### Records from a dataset
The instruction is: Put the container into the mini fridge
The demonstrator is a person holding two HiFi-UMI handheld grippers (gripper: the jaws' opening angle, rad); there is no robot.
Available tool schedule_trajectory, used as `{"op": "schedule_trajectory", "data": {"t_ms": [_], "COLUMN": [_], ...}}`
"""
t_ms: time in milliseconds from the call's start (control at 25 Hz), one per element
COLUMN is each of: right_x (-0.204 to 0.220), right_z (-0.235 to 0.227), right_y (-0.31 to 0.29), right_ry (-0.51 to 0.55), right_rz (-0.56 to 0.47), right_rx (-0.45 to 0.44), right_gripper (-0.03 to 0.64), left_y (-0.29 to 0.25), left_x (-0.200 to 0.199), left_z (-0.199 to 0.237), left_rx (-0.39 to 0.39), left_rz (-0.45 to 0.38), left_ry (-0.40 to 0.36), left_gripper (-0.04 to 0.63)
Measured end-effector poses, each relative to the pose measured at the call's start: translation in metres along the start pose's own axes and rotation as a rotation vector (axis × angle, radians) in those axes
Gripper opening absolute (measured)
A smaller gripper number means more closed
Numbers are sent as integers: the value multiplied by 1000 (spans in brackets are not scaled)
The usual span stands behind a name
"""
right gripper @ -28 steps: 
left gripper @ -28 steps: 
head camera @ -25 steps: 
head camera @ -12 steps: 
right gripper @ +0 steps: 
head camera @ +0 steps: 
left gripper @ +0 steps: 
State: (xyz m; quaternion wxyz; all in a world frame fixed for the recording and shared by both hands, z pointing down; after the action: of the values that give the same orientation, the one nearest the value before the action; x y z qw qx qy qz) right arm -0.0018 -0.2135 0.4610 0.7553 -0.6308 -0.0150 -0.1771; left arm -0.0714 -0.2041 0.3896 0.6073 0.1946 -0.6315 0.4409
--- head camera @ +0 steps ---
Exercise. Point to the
* * *
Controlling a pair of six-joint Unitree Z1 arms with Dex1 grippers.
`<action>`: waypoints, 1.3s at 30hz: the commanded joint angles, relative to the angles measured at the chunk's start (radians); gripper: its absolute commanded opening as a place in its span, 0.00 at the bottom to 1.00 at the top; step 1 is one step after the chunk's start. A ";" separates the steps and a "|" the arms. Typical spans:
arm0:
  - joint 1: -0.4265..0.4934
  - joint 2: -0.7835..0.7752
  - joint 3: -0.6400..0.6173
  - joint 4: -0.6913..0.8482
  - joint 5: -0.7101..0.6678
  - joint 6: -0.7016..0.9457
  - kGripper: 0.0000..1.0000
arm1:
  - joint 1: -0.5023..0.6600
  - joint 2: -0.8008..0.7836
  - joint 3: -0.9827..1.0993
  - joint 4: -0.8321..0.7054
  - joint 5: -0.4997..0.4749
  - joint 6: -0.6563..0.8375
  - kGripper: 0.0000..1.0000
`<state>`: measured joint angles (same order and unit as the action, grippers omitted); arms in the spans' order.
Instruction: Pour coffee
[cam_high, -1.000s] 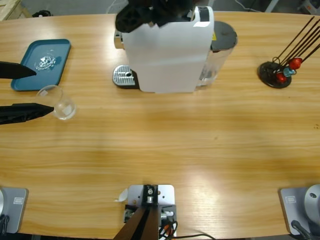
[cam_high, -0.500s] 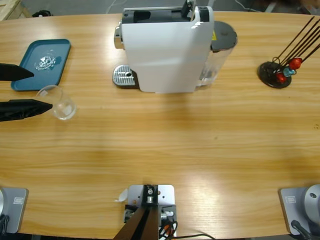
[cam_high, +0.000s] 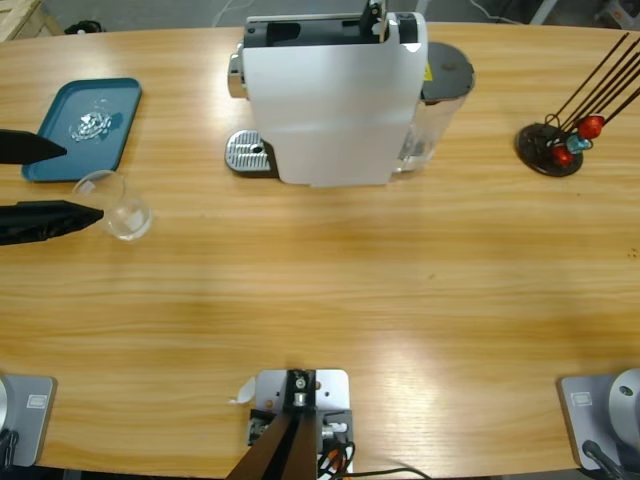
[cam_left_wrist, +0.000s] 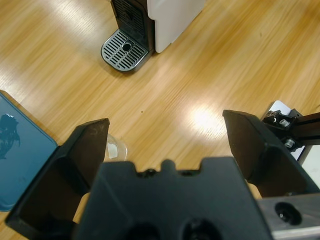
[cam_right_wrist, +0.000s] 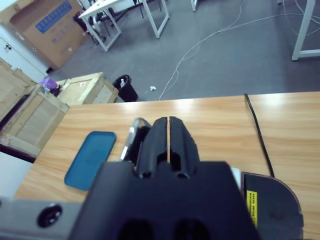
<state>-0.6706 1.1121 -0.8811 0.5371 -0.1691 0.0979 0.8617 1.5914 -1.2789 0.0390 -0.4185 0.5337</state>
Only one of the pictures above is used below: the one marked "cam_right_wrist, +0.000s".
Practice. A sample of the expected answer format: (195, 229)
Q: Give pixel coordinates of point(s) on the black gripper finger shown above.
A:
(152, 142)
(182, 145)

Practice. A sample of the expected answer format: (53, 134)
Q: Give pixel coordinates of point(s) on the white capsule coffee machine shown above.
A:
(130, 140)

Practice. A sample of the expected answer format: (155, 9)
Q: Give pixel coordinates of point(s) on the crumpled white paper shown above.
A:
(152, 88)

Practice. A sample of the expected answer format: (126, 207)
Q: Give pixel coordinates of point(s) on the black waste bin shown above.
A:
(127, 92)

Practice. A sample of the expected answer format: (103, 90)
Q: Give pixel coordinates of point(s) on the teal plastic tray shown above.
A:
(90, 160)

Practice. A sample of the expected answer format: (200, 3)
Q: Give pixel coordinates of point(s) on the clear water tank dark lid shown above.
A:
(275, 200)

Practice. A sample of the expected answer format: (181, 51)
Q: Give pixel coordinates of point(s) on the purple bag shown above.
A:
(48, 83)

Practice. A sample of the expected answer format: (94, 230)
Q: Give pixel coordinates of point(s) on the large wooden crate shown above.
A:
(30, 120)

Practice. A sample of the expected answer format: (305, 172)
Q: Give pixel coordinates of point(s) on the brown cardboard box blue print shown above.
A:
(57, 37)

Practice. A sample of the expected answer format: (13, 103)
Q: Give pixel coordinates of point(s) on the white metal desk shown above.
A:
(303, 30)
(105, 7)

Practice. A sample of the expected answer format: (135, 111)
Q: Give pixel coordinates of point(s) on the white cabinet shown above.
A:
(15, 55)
...
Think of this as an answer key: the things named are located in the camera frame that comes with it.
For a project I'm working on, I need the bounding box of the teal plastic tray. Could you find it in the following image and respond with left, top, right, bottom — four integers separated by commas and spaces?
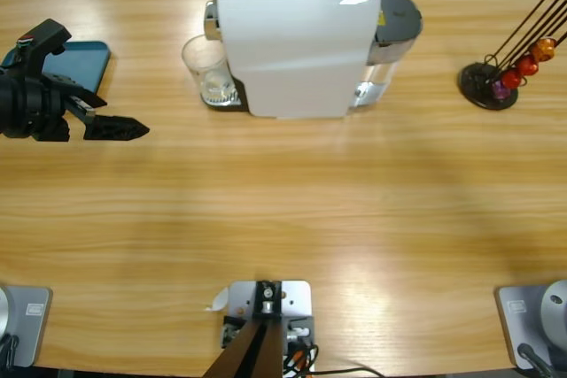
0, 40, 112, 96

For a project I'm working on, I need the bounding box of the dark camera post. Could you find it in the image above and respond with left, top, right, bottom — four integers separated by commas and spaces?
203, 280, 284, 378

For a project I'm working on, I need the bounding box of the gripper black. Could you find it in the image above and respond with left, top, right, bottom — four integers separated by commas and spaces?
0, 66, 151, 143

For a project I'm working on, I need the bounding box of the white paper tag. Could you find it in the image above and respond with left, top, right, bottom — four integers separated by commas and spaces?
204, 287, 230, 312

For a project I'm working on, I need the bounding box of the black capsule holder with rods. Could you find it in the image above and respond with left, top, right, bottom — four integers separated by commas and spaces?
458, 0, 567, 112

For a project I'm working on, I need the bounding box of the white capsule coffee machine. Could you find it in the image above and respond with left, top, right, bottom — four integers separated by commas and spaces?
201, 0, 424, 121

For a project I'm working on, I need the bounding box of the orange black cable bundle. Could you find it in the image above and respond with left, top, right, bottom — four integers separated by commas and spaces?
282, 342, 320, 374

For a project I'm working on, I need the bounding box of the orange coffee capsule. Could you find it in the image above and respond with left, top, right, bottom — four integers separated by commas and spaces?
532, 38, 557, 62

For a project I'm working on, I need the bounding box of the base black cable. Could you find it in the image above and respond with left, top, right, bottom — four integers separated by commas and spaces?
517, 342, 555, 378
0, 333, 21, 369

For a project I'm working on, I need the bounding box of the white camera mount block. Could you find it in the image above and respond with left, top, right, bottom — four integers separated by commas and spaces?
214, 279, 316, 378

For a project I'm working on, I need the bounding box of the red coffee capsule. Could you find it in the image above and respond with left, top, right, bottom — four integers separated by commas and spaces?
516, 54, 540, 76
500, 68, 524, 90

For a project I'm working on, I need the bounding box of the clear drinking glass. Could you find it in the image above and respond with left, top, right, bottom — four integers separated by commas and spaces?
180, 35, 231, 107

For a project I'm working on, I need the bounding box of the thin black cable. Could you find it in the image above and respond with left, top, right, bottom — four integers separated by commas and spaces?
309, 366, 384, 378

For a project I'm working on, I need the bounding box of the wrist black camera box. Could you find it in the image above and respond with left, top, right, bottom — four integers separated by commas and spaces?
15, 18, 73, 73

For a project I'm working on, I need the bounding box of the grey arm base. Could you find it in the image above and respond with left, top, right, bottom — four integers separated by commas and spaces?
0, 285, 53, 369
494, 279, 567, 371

### Task brief
What is needed is a verbatim copy of every line in the records above from the one containing "Q: Give pixel coordinates of point(s) on the black waste" down to the one containing "Practice. A sample of the expected answer format: (200, 3)", both included, and nothing more.

### Expected answer
Q: Give pixel coordinates of point(s) on the black waste bin shown above.
A:
(127, 92)

Practice. A sample of the expected answer format: (103, 90)
Q: Give pixel coordinates of point(s) on the teal plastic tray shown above.
A:
(90, 160)

Practice. A sample of the expected answer format: (200, 3)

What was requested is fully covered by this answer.